Restate word for word the lines of the data below, from the first through the one that has "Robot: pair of".

BEGIN GIVEN DATA

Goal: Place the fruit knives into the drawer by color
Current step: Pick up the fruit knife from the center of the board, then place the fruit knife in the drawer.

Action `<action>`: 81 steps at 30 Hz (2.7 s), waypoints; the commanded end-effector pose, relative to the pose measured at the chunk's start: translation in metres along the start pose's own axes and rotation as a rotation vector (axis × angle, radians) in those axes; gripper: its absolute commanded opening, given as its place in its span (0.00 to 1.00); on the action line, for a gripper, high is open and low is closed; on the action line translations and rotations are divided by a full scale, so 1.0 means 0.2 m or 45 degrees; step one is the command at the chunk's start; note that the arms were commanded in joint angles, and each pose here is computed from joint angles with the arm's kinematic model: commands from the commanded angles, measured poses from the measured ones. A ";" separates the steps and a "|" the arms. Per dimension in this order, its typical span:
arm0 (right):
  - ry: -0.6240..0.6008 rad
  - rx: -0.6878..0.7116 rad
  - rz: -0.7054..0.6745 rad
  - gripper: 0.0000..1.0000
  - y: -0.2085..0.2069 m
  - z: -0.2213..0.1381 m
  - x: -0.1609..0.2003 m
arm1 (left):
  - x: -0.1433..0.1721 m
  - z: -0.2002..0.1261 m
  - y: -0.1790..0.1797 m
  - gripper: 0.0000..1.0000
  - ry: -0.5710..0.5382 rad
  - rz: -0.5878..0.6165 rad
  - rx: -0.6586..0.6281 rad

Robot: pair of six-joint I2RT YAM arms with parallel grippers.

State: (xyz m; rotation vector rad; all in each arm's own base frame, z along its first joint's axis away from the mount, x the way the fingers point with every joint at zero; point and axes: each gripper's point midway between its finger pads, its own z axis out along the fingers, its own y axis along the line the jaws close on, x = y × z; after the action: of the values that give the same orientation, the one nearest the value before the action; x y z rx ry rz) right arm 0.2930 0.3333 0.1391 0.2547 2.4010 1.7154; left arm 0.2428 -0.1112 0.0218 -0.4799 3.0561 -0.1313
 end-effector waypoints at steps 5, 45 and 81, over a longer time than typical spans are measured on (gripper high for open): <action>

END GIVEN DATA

▶ ANSWER SECTION
Goal: Place the fruit knives into the drawer by color
Current step: Pick up the fruit knife from the center of the board, then place the fruit knife in the drawer.

Action `<action>`: 81 steps at 30 Hz (2.7 s), waypoints; the commanded end-effector pose, relative to the pose measured at the chunk's start: translation in metres along the start pose's own axes and rotation as a rotation vector (axis × angle, radians) in those axes; gripper: its absolute commanded opening, given as its place in its span (0.00 to 1.00); on the action line, for a gripper, high is open and low is closed; on the action line translations and rotations are divided by a full scale, so 1.0 means 0.2 m or 45 degrees; step one is the command at the chunk's start; note that the arms were commanded in joint angles, and each pose here is computed from joint angles with the arm's kinematic model: commands from the commanded angles, measured poses from the measured ones. A ";" separates the steps and a "|" the arms. Per dimension in this order, its typical span:
arm0 (right):
  - ry: -0.6240..0.6008 rad
  - rx: -0.6878..0.7116 rad
  - rz: -0.7054..0.6745 rad
  - gripper: 0.0000..1.0000
  - y: -0.2085..0.2069 m
  - z: -0.2213..0.1381 m
  - x: -0.1609..0.2003 m
arm1 (left):
  - x: -0.1433..0.1721 m
  - z: -0.2002..0.1261 m
  - y: -0.1790..0.1797 m
  - gripper: 0.0000..1.0000
  - ry: -0.5710..0.5382 rad
  - rz: -0.5878..0.6165 rad
  - rx: -0.6586..0.6281 rad

Robot: pair of six-joint I2RT YAM arms with parallel grippers.

The submitted response is complete.